Goal of the exercise ▸ Output each line from the one that contains "find the blue" to the final line of the data below, exactly, and include nothing else.

Records drawn from a dataset ▸
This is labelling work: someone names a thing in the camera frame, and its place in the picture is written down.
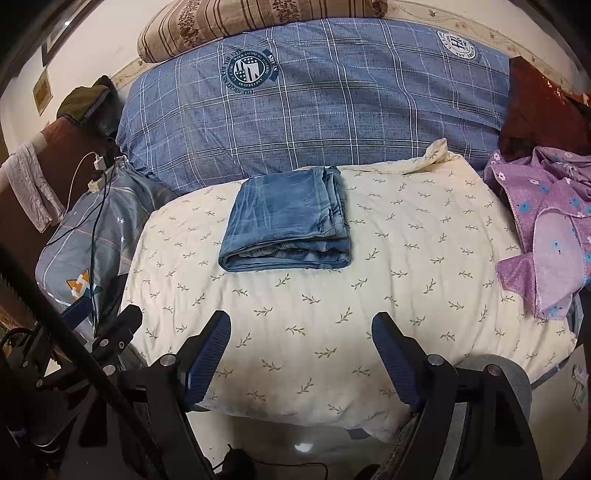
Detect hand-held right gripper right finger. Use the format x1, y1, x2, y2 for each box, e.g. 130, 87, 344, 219
371, 312, 544, 480

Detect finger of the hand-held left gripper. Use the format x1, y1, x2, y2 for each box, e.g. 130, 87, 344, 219
60, 295, 96, 329
91, 305, 143, 370

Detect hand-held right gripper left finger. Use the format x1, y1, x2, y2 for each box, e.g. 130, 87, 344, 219
116, 310, 232, 480

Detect blue denim pants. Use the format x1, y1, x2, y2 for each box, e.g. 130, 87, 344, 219
218, 166, 352, 273

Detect cream leaf-print quilt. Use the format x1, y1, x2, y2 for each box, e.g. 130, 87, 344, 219
119, 137, 578, 444

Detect grey plaid pillow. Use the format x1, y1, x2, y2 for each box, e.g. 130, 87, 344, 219
36, 157, 181, 333

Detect pale hanging cloth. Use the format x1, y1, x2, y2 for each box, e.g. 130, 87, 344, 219
2, 141, 65, 233

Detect dark olive cloth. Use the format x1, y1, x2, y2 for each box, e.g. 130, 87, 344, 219
56, 75, 123, 138

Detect purple flowered blanket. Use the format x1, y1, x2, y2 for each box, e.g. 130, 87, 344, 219
482, 145, 591, 320

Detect yellow framed picture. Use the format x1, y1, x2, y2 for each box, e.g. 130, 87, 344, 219
32, 68, 51, 116

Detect blue plaid quilt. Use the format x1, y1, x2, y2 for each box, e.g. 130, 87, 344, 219
115, 17, 513, 192

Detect dark framed picture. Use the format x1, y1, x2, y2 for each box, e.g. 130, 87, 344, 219
41, 14, 86, 68

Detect red-brown cloth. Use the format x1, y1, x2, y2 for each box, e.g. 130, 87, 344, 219
498, 56, 591, 162

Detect brown striped floral pillow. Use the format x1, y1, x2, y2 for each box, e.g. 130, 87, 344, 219
137, 0, 389, 64

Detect black toothed strap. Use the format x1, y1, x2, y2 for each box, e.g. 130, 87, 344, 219
0, 242, 164, 480

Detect black cable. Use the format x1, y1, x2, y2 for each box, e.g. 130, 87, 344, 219
89, 138, 122, 334

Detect white cable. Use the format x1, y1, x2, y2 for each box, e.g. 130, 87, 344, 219
66, 152, 100, 210

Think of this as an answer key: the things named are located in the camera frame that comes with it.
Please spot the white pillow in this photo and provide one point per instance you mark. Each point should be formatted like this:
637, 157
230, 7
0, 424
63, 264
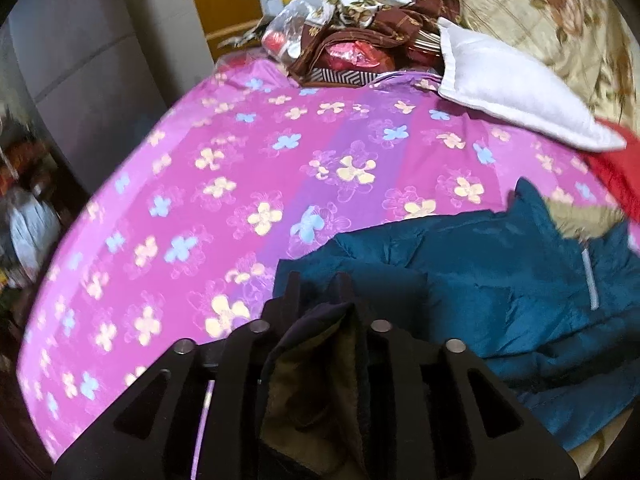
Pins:
515, 90

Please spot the pink floral bedsheet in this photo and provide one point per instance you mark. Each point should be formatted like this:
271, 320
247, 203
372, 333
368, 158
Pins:
280, 170

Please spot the white plastic bag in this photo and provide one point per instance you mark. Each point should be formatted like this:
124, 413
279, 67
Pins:
32, 235

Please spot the brown floral blanket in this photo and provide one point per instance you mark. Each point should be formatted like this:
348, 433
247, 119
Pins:
395, 15

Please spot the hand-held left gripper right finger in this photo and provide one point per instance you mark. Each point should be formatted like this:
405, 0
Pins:
400, 375

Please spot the pile of colourful clothes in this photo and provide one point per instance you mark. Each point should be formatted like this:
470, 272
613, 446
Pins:
25, 160

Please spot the red cloth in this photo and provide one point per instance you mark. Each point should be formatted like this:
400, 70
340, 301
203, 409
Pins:
617, 165

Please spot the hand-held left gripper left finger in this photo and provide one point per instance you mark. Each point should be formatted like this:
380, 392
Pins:
235, 375

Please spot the orange wooden door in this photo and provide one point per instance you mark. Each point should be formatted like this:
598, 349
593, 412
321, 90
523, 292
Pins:
222, 2

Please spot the teal quilted jacket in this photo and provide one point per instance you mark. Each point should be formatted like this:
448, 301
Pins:
475, 280

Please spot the grey wardrobe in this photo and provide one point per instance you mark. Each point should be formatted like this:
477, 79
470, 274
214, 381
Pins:
90, 70

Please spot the cream floral quilt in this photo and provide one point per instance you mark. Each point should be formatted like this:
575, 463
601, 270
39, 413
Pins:
555, 20

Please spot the red shiny package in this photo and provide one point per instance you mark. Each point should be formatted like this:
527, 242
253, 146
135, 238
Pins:
357, 56

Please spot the striped box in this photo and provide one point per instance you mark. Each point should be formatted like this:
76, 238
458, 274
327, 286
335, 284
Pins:
345, 77

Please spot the clear plastic bag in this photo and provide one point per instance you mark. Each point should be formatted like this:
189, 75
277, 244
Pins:
290, 25

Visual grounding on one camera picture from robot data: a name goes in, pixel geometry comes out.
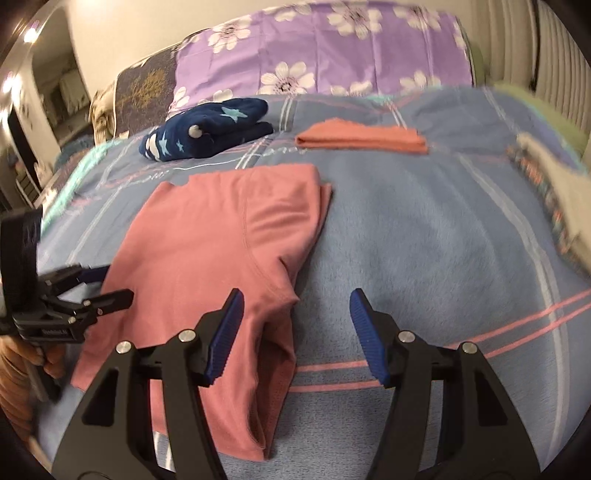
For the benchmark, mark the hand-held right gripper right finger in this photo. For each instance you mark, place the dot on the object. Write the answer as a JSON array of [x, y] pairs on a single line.
[[367, 332]]

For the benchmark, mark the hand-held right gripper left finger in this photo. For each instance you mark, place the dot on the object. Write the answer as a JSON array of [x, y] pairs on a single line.
[[226, 337]]

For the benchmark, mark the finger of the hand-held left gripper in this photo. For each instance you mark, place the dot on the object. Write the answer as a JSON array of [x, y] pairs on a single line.
[[78, 275], [104, 300]]

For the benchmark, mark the pink shirt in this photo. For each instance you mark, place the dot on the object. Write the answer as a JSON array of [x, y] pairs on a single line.
[[207, 230]]

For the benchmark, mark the beige garment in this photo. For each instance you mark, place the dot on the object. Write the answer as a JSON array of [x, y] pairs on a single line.
[[572, 194]]

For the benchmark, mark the person's left forearm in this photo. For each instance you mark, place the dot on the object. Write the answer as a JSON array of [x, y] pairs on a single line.
[[14, 392]]

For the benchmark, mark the person's left hand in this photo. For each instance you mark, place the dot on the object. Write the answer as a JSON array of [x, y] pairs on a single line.
[[51, 364]]

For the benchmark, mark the white shelf unit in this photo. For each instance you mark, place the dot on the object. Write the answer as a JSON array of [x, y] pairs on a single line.
[[28, 187]]

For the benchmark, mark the blue striped blanket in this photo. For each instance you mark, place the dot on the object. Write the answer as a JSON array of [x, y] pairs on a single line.
[[415, 230]]

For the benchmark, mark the cream patterned cloth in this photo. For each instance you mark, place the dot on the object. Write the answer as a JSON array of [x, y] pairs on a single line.
[[102, 115]]

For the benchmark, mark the orange cloth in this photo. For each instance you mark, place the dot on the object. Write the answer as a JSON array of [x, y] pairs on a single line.
[[360, 137]]

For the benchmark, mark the navy star-print garment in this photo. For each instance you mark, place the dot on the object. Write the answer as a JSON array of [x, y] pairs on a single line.
[[207, 127]]

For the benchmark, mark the dark floral cloth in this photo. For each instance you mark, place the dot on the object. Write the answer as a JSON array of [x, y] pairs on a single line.
[[143, 87]]

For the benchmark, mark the purple floral bed sheet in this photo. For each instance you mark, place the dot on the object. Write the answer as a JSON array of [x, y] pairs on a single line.
[[369, 60]]

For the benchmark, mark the small green pillow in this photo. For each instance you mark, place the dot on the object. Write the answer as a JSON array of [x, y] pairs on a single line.
[[478, 69]]

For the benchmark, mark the large green pillow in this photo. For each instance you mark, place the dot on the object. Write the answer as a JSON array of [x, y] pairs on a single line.
[[554, 115]]

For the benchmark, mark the white ribbed radiator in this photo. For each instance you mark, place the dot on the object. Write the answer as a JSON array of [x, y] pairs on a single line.
[[554, 55]]

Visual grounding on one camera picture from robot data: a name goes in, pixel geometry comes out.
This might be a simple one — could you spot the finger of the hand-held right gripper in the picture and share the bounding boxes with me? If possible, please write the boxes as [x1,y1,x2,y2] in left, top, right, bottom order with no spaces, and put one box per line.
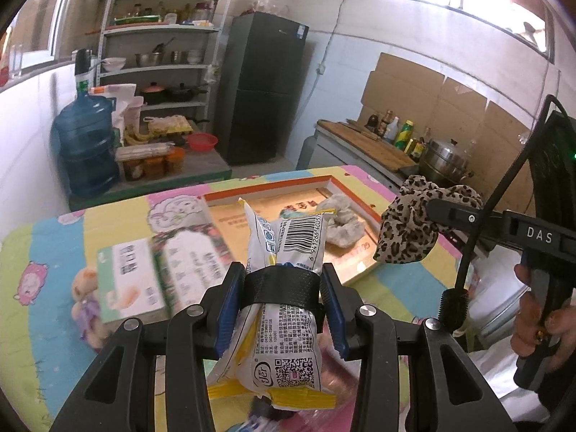
[425,198,507,240]

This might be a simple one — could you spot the white sack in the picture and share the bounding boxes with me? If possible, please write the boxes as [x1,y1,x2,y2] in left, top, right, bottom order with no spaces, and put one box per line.
[90,83,145,132]

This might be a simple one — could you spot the dark refrigerator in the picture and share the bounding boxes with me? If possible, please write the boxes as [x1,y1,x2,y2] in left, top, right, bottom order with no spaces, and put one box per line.
[215,13,310,166]

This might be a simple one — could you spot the printed cartoon blanket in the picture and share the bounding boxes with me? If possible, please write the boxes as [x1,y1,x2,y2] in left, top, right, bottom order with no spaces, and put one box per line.
[0,164,478,432]

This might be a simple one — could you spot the green white tissue box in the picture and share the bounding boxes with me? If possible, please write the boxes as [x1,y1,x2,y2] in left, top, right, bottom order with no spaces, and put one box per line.
[96,238,169,325]

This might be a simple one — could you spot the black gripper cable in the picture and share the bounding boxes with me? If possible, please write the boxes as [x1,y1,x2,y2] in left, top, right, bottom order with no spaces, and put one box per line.
[440,94,570,334]

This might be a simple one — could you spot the cardboard wall sheets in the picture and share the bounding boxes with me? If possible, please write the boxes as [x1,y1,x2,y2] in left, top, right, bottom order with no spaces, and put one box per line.
[360,53,545,217]

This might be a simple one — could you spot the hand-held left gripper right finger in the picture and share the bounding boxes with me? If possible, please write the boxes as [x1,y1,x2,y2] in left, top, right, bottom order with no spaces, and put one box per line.
[319,263,518,432]

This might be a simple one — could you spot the bunch of bananas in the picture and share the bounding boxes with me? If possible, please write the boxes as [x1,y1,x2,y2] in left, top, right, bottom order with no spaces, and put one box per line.
[123,126,151,145]

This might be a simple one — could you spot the black wok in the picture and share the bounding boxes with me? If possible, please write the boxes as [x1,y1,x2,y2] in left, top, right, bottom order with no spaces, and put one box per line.
[166,83,210,103]

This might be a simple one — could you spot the blue water bottle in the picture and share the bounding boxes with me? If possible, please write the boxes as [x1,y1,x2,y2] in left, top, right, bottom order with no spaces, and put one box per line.
[51,94,122,199]

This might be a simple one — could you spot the white yellow taped snack packet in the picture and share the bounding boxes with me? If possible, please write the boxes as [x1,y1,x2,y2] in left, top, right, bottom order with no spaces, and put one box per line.
[207,198,338,411]

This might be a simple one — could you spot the red cooking pot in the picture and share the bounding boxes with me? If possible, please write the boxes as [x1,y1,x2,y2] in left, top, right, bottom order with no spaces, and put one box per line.
[140,82,168,105]

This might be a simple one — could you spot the orange cardboard box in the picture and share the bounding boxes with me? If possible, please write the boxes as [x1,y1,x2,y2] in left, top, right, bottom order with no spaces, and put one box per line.
[202,175,406,286]

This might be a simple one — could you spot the beige plush bear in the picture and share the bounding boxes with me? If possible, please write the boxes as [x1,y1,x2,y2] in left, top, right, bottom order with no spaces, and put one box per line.
[69,267,113,352]

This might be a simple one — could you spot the crumpled clear plastic bag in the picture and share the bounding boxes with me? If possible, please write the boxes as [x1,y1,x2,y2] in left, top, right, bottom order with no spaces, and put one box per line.
[317,193,363,248]

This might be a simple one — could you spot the red plastic basket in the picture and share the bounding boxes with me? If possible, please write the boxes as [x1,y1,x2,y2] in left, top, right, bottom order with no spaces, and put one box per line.
[186,134,219,154]

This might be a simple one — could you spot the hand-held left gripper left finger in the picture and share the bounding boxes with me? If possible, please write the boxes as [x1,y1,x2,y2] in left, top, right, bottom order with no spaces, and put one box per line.
[49,261,247,432]

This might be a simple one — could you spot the egg tray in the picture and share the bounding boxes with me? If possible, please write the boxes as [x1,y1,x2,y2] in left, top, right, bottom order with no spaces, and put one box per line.
[148,116,192,139]

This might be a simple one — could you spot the floral tissue box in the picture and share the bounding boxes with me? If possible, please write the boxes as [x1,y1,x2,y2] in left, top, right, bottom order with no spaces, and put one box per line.
[150,222,235,320]

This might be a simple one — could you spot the leopard print scrunchie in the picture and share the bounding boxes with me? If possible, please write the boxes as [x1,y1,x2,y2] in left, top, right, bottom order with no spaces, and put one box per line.
[373,175,484,265]

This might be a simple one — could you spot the person's right hand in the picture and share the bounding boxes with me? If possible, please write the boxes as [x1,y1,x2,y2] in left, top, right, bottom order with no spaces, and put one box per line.
[513,263,576,361]

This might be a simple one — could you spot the water bottle pump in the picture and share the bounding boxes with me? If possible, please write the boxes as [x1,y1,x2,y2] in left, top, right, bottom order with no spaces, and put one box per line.
[73,49,97,96]

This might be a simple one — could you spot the green low ledge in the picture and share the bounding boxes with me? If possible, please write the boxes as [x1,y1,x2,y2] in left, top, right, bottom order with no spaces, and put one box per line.
[67,141,232,211]

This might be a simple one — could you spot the yellow green bottle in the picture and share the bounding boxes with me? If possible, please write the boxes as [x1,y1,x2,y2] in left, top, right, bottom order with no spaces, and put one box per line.
[396,120,415,147]

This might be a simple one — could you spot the side window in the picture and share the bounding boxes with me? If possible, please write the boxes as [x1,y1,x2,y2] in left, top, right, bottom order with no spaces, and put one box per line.
[0,0,102,86]

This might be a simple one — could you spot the pack of orange jars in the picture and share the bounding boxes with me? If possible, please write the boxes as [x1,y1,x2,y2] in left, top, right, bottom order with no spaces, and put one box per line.
[116,144,186,181]

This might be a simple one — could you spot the wooden cutting board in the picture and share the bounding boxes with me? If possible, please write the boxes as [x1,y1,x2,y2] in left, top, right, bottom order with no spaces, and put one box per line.
[317,119,419,174]

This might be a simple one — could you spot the steel steamer pot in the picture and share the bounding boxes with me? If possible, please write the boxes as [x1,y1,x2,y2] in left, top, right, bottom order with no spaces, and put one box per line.
[418,139,475,185]

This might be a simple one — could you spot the grey metal shelf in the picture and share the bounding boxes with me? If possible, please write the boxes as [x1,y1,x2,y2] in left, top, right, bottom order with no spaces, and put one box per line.
[96,0,235,145]

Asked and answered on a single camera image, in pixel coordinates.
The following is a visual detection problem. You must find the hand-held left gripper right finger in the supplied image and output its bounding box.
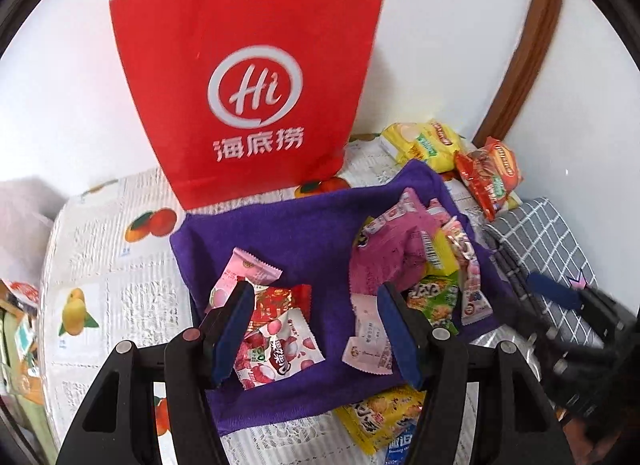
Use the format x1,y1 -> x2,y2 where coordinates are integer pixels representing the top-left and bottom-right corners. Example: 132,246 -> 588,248
377,282 -> 573,465

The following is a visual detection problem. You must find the brown wooden door frame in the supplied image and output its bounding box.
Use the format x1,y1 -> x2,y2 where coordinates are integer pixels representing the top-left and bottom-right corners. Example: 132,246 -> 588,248
472,0 -> 566,148

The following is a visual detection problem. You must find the blue packet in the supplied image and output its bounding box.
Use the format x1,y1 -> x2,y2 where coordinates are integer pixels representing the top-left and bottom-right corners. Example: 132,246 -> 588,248
385,420 -> 421,465

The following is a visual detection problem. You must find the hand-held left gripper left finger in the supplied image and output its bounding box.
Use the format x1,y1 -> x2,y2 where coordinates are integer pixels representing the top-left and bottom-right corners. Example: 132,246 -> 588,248
55,281 -> 257,465

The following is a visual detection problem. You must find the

Task output ▸
The following is a visual detection problem. You must find the blue packet in the supplied image and output its bounding box.
Use the format x1,y1 -> x2,y2 where coordinates are integer pixels representing the top-left and bottom-right corners. Example: 132,246 -> 588,248
385,420 -> 421,465

The following is a visual detection problem. You must find the hand-held left gripper left finger in the supplied image and output its bounding box.
Use the format x1,y1 -> x2,y2 where coordinates are integer pixels representing the top-left and bottom-right corners. Example: 132,246 -> 588,248
55,281 -> 257,465

The following is a visual detection problem. You must find the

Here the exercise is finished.